Your task: Where in the data does the word "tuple" appear? Find those lines and copy them.

Exercise inputs:
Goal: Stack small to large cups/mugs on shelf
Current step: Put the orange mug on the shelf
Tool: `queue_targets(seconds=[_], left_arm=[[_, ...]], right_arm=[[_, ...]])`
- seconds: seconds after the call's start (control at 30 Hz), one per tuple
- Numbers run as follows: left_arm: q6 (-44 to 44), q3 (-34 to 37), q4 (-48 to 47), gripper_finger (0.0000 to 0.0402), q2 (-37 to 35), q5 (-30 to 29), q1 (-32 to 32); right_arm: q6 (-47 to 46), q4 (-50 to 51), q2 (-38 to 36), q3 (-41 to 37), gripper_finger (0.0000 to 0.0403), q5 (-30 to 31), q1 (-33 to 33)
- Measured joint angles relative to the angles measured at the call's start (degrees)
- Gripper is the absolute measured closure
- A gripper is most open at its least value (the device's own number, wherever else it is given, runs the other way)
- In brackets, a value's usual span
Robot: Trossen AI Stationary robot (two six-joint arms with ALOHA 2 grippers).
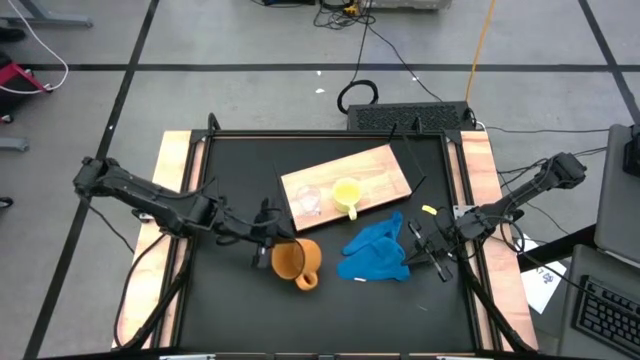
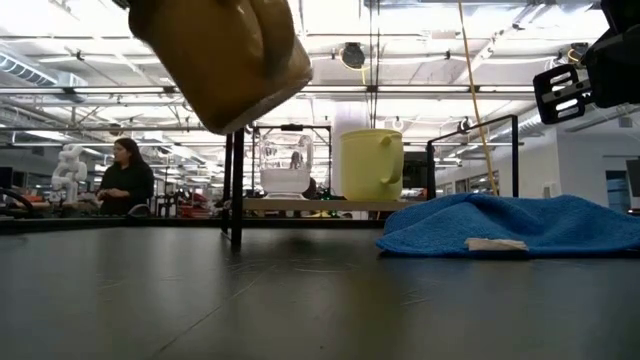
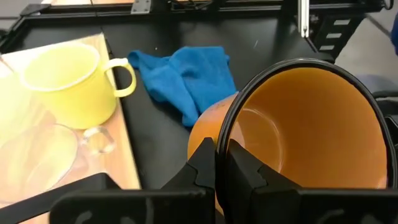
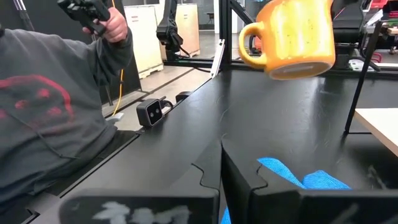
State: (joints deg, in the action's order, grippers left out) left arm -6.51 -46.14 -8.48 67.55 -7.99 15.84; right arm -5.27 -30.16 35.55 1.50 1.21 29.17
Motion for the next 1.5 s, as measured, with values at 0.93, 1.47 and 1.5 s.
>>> queue_targets(seconds=[0.93,1.47,1.5], left_arm=[[3.01,4.93,26.42,0.0388,0.83,5.43,-5.87],[8.70,-13.43,14.85,0.0388,6.07,8.79,-10.60],[8.95,-15.02,13.24,0.0388,6.93,8.80,-11.34]], right_arm=[[1.43,-1.87,-0.02,0.00,0.0403,0.01,-0.02],[1.46,-1.87,0.09,0.00,0.0403,0.02,-0.02],[1.46,-1.88,0.12,0.00,0.0403,0.02,-0.02]])
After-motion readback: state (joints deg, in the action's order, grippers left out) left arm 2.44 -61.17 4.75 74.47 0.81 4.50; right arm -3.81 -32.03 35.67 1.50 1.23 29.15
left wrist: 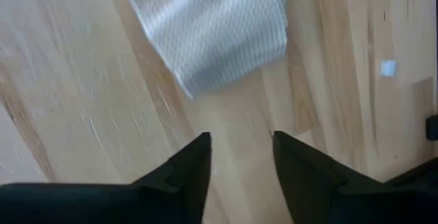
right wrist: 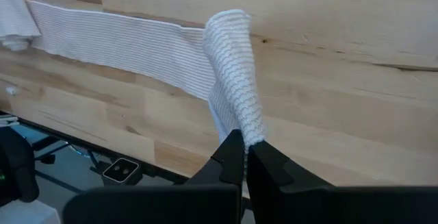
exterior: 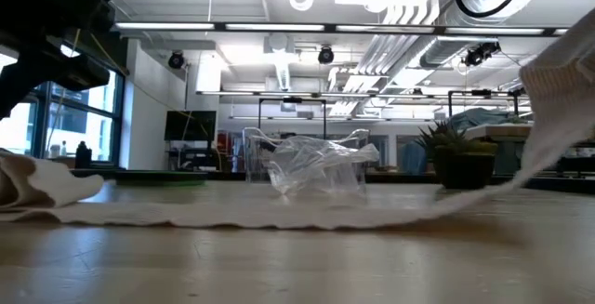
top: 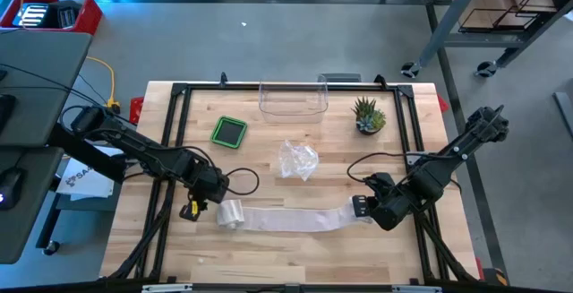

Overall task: Roll bandage
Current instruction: Roll the bandage

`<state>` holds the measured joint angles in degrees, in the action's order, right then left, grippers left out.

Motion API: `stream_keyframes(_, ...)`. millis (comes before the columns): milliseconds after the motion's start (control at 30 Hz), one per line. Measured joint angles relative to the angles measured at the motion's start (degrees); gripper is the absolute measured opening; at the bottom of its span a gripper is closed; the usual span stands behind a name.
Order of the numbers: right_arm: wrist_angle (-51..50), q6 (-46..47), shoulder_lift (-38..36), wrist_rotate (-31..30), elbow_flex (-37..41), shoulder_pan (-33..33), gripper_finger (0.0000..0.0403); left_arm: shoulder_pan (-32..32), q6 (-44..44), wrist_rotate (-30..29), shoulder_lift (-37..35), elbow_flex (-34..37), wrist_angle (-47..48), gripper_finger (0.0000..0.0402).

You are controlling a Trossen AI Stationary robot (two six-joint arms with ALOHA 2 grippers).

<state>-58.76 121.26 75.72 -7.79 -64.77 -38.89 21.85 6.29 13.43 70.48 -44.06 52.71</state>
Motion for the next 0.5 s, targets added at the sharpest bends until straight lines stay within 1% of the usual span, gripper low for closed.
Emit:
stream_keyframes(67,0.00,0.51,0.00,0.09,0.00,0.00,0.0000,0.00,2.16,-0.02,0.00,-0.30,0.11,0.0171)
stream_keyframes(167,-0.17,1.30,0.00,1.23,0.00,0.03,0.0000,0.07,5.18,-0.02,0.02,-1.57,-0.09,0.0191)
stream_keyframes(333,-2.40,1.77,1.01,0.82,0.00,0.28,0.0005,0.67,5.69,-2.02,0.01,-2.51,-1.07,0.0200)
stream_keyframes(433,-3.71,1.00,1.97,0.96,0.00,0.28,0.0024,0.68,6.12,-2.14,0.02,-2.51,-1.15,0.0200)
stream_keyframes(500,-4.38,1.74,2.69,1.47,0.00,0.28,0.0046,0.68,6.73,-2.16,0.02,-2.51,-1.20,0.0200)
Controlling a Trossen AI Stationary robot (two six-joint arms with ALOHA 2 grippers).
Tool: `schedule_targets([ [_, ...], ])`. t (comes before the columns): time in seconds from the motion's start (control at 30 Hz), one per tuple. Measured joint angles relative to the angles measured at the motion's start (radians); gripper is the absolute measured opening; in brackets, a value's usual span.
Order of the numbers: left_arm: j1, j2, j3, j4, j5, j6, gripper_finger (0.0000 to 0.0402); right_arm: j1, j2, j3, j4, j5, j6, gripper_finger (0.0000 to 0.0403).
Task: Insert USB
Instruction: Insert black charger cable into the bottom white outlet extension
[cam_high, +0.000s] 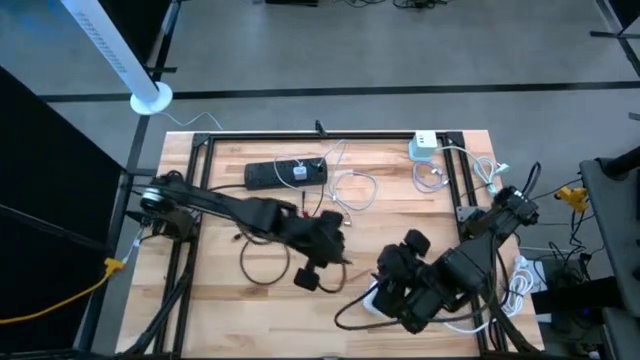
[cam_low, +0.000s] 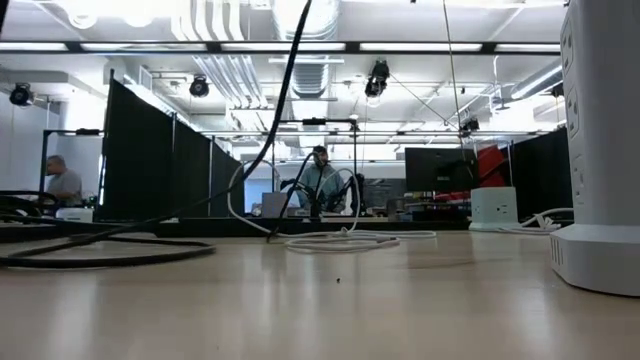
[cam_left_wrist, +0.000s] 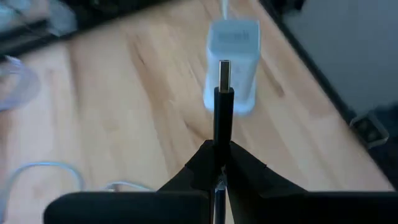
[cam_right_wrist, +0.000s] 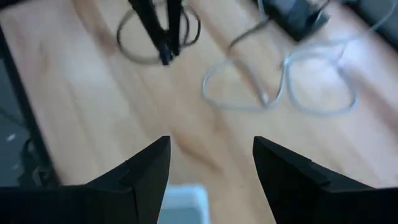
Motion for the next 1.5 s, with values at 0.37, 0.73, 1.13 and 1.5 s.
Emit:
schedule_targets([
  [0.37, 0.001, -0.068, -0.001, -0.004, -0.024, -0.084, 0.0012, -0.127, -0.007, 0.062, 0.285, 0.014, -0.391, 0.0211],
  [0.73, -0.001, -0.074, -0.002, 0.023, -0.024, -0.104, 0.0012, -0.130, -0.004, 0.058, 0.279, -0.039, -0.407, 0.0165],
  [1.13, -0.001, -0.074, -0.002, 0.017, -0.022, -0.095, 0.0011, -0.145, -0.004, 0.058, 0.281, -0.074, -0.410, 0.0009],
  [1.5, 0.001, -0.100, -0.002, -0.001, -0.021, -0.050, 0.0088, -0.150, -0.005, 0.058, 0.280, -0.067, -0.391, 0.0004],
])
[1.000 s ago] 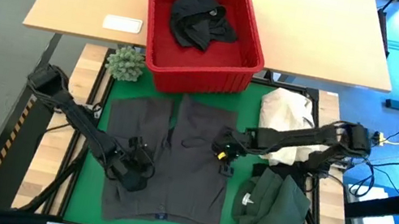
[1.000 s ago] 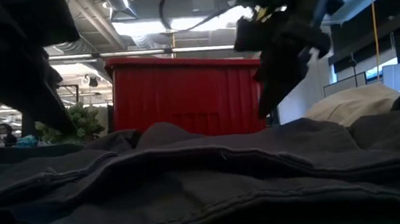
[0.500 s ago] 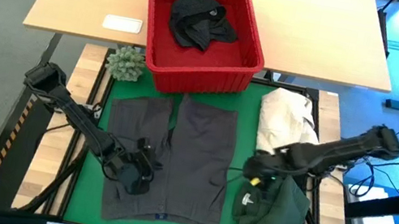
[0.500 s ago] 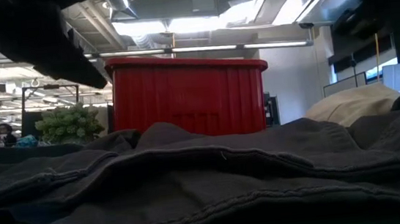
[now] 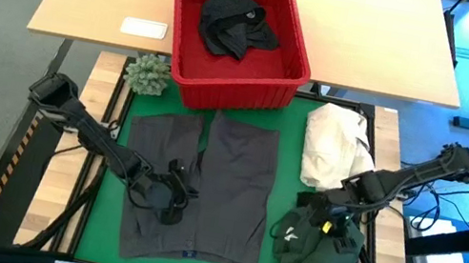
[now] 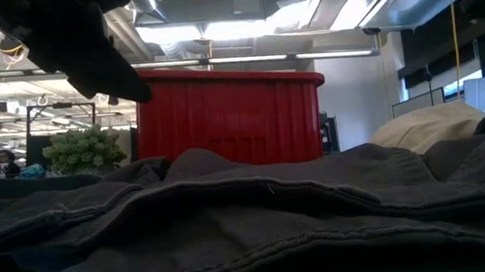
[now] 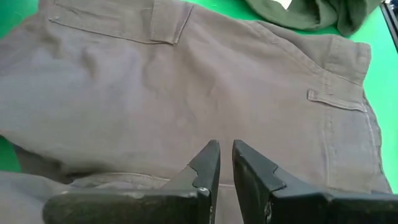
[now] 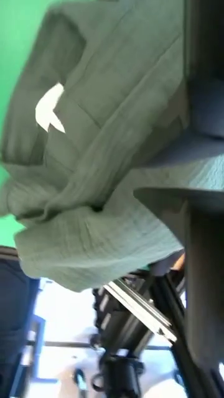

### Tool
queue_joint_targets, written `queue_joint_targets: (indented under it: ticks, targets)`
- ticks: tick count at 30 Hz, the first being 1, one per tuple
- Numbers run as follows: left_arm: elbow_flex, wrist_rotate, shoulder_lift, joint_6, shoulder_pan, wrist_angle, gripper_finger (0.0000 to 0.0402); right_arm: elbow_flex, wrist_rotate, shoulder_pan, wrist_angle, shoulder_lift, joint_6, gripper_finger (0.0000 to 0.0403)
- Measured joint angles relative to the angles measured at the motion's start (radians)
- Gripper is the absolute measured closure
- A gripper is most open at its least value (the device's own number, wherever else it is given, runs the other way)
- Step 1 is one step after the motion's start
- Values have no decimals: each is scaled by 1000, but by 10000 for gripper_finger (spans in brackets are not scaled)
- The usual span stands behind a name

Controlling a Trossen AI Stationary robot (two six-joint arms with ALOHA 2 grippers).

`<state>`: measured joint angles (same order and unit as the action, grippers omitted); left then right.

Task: Fold laundry
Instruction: Adjust the green folded polo shirt

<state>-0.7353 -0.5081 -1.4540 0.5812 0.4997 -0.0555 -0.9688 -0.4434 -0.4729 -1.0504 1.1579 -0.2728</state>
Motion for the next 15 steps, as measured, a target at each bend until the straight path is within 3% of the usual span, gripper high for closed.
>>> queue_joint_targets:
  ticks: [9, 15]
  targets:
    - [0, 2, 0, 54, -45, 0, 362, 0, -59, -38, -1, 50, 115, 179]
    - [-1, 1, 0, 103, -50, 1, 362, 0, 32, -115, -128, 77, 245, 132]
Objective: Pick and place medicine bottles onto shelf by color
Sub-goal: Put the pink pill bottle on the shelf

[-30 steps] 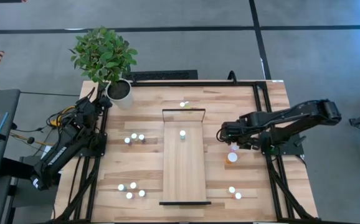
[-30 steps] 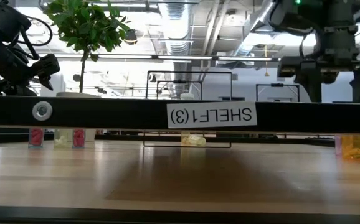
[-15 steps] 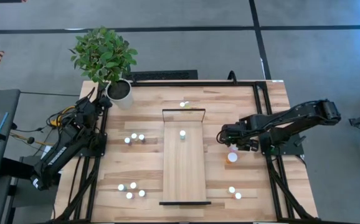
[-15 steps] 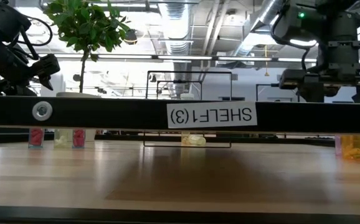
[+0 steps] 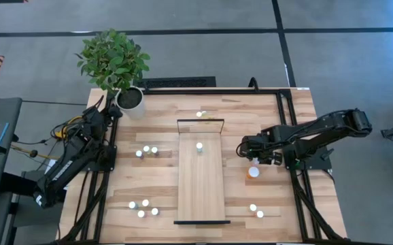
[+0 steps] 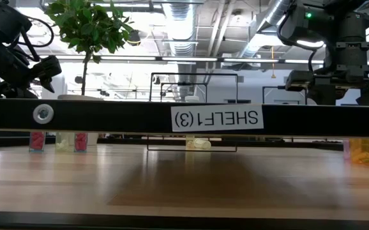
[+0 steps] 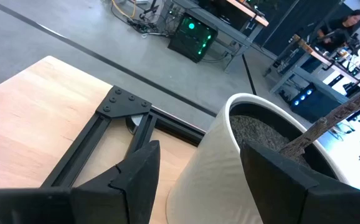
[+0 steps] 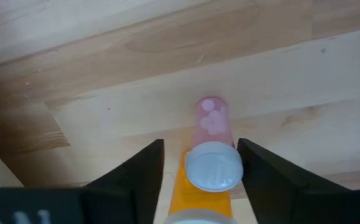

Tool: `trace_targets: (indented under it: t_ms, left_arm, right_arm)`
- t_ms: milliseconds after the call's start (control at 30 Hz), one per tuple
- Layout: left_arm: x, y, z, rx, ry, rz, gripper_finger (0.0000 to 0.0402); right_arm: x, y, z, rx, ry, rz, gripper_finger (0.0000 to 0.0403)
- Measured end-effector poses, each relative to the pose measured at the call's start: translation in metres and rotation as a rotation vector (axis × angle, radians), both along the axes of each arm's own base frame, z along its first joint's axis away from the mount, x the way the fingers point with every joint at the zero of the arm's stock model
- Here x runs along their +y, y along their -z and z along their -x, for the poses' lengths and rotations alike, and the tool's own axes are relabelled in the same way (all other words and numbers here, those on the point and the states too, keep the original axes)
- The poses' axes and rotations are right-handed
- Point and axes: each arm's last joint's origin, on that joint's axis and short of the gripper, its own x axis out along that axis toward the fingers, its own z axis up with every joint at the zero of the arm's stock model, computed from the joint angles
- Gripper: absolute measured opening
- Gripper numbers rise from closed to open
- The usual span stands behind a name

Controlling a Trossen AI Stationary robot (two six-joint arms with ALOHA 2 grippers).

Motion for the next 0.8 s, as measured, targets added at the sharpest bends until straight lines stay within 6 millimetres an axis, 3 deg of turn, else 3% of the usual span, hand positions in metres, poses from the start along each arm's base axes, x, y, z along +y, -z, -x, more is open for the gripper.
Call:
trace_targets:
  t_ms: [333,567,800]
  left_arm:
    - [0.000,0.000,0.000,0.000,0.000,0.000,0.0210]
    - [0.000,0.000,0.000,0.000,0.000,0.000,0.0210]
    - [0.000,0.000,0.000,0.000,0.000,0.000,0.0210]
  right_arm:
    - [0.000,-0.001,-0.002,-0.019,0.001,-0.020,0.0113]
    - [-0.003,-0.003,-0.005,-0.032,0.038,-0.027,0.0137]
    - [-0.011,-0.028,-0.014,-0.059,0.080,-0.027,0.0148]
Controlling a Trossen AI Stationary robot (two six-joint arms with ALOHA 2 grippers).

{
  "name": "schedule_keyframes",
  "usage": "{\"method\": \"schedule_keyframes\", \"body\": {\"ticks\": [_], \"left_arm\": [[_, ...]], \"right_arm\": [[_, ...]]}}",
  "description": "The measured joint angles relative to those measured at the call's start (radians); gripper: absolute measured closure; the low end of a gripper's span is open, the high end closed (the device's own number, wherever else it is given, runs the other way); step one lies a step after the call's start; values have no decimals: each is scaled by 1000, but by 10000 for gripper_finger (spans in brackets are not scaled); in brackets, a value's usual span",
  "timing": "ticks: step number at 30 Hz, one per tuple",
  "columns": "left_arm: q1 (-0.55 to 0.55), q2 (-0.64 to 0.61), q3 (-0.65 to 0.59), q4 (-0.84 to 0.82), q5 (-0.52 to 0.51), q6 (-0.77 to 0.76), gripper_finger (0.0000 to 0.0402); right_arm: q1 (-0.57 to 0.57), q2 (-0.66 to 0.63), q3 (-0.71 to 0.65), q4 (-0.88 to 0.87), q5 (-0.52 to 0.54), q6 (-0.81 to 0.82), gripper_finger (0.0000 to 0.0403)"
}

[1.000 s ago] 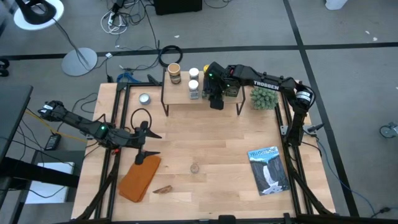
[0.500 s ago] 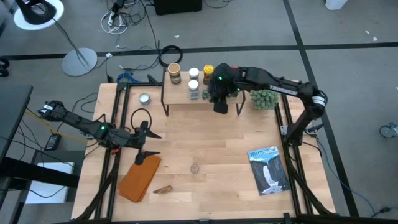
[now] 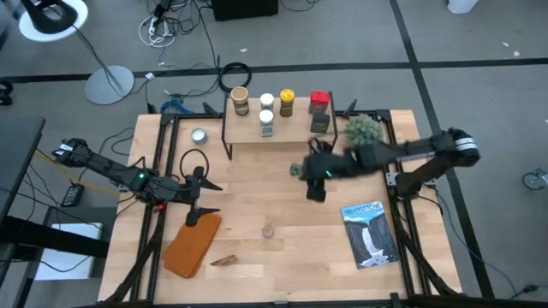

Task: Shelf spices
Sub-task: Put the green seasoning bottle on the shelf

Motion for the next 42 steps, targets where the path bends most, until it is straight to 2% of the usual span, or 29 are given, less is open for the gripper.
{"method": "schedule_keyframes", "body": {"ticks": [2,5,8,11,14,18,25,27,35,38,42], "left_arm": [[0,0,0,0,0,0,66],[0,0,0,0,0,0,66],[0,0,0,-1,0,0,66],[0,0,0,0,0,0,66],[0,0,0,0,0,0,66],[0,0,0,3,0,0,66],[0,0,0,3,0,0,66],[0,0,0,6,0,0,66],[0,0,0,7,0,0,66],[0,0,0,7,0,0,66],[0,0,0,7,0,0,66]], "right_arm": [[67,-59,-203,319,78,42,209],[133,-61,-495,944,152,20,209],[159,53,-692,1487,225,-20,209],[157,216,-760,1804,281,-50,209],[144,378,-740,1892,279,-69,209],[126,552,-646,1951,264,-89,209],[90,741,-475,2028,236,-130,177],[86,761,-456,2026,205,-114,178],[101,745,-455,2023,203,-136,187],[117,704,-468,2024,222,-171,185],[150,651,-497,2009,296,-177,185]]}}
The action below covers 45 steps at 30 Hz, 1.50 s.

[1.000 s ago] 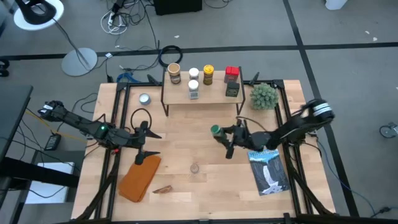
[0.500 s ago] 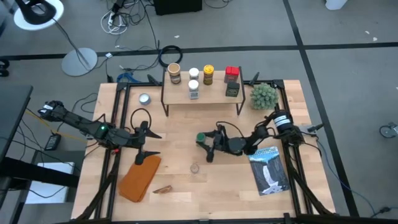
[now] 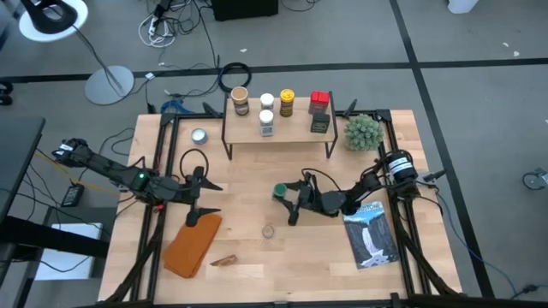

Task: Shelf spices
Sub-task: Put the green seasoning bottle on the shelf

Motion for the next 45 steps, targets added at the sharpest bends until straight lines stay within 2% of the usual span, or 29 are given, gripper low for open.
{"method": "schedule_keyframes", "body": {"ticks": [3,10,16,35,40,45], "left_arm": [[0,0,0,0,0,0,66],[0,0,0,0,0,0,66],[0,0,0,1,0,0,66],[0,0,0,1,0,0,66],[0,0,0,1,0,0,66],[0,0,0,1,0,0,66]], "right_arm": [[11,-9,-19,-72,30,5,189],[7,-13,-21,-188,23,149,184],[11,-11,-21,-156,21,83,182],[51,-11,-21,-149,21,30,182],[51,-11,-21,-162,21,42,160],[51,-11,-21,-176,24,78,112]]}}
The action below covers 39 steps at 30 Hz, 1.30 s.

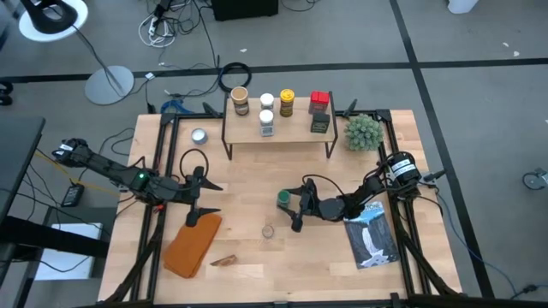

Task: Shelf spices
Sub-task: Put the green seasoning bottle on the shelf

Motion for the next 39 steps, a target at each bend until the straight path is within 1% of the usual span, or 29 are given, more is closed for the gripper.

Task response:
- seconds: seconds after the call's start (control at 30 Hz), one per tuple
Tool: `schedule_targets([ [_, ...], ])`. t (comes before the columns): time in seconds from the motion's start (control at 30 Hz), one per tuple. Measured joint angles relative to the angles measured at the motion's start (radians); gripper is the absolute measured opening; in brackets, a value's usual span.
- ticks: tick count at 30 Hz, the first being 1, one per tuple
- t_ms: milliseconds after the call's start (control at 30 Hz), one per tuple
  "timing": "ticks: step number at 30 Hz, one per tuple",

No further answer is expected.